Distinguished Research Staff Member
Oak Ridge National Laboratory
Dr. Larry Allard obtained all three of his degrees at the University of Michigan in (what is now the) Materials Science and Engineering Dept. He started his electron microscopy career in 1963 as a sophomore, learning theory and practice under Prof. Wilbur Bigelow. He is currently a Distinguished Research Staff Member in the Materials Science & Technology Division at Oak Ridge National Laboratory. His research involves ultra-high-resolution imaging and microanalysis in studies of precipitation processes in aluminum alloys and superalloys, catalytic materials (e.g. single-atom catalysts) for automotive exhaust after-treatment and other chemical processes, and instrumental developments involving in situ heating and operando gas-reactions electron microscopy used in those studies. He is the chief scientist in charge of the Aberration-Corrected Electron Microscope (ACEM) project at the High Temperature Materials Lab at ORNL; his JEOL 2200FS instrument is one of the first of the new generation of STEM/TEM instruments with sub-Ångström resolution to be installed in the US (2004).

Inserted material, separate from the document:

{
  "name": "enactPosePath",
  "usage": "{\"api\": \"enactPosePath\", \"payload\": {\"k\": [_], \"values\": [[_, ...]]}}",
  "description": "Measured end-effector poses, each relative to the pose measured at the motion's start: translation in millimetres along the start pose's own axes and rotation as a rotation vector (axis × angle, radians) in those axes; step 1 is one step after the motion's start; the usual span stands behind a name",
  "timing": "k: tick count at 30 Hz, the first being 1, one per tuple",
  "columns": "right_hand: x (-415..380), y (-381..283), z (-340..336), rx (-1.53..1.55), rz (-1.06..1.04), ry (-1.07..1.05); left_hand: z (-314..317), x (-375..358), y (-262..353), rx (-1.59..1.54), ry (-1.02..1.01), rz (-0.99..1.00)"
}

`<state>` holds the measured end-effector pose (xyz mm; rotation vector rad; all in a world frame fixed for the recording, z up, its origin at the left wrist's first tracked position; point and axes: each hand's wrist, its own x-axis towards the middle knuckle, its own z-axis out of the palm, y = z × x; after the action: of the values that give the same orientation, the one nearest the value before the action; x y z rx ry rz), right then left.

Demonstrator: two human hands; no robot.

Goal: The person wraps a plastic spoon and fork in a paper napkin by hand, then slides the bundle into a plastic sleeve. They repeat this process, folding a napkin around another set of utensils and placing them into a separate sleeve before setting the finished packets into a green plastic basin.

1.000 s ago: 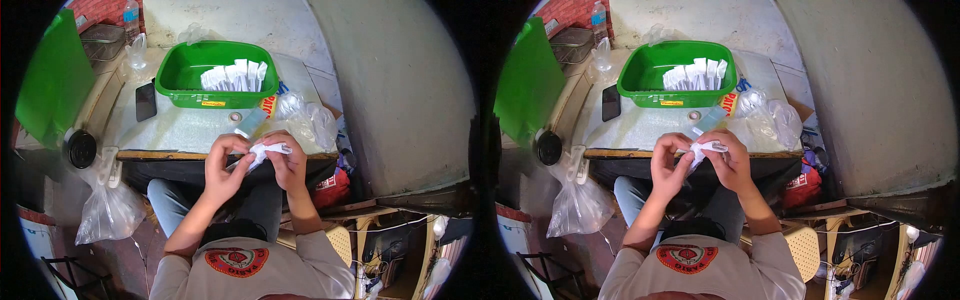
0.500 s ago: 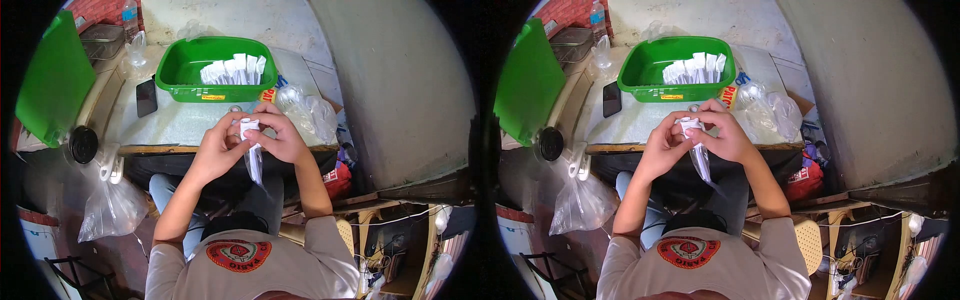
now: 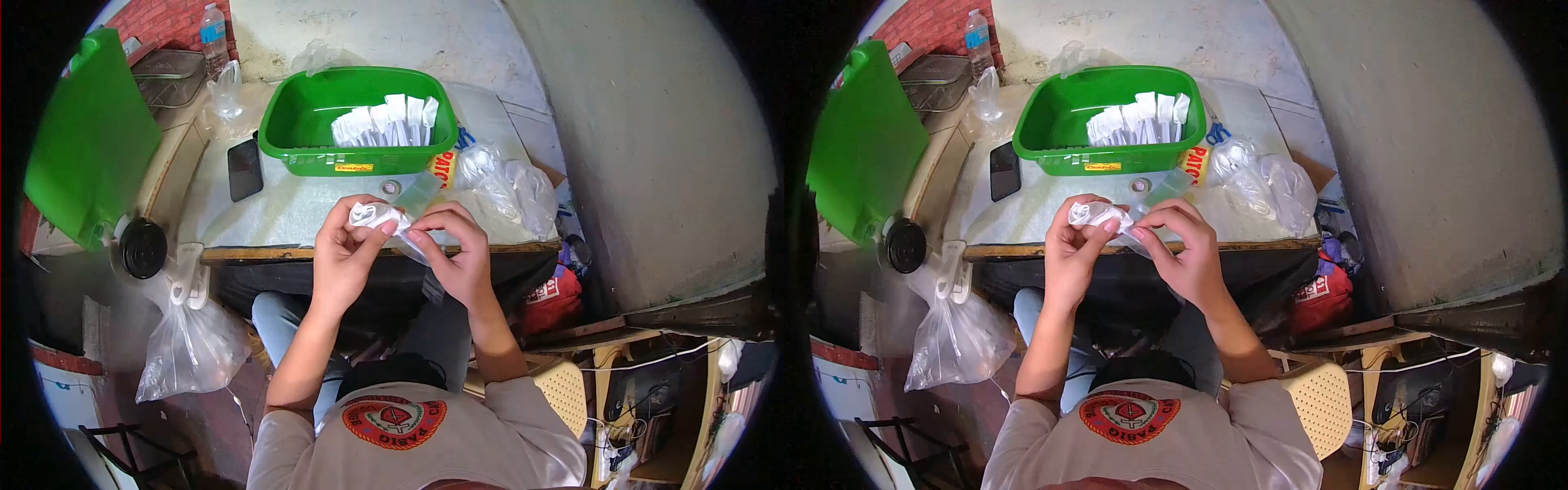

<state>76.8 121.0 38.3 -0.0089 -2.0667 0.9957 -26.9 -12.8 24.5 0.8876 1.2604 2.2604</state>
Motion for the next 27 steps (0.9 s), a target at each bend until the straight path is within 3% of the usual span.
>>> {"api": "enactPosePath", "payload": {"k": [10, 18, 27], "values": [[-8, 5, 4, 0.166, 0.03, 0.139, 2, -10, 7, -0.069, 0.015, 0.015], [-6, -20, -8, -0.079, -0.154, 0.051, 5, -15, 12, 0.088, -0.028, 0.136], [-3, -29, -7, -0.155, -0.076, 0.044, 0, -22, 6, 0.258, -0.1, 0.283]]}}
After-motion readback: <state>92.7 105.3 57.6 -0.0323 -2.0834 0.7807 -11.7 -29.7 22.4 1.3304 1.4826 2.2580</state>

He is also the principal technical designer of ORNL’s Advanced Microscopy Laboratory (AML), a facility currently housing 6 aberration-corrected microscopes. Dr. Allard has more than 350 cited scientific publications; he has been a co-organizer of more than a dozen workshops and symposia on advanced microscopy topics, and has co-edited several conference proceedings and books, including “Introduction to Electron Holography,” the first definitive textbook on electron holography, published by Kluwer/Plenum in 1999. Dr. Allard was elected Fellow of the Microscopy Society of America in 2010, and Fellow of the Microbeam Analysis Society in 2022. He is still collaborating closely with Prof. Bigelow, who at age 100 continues to actively engage with the scientific pursuits of his colleagues in microscopy at ORNL and other institutions.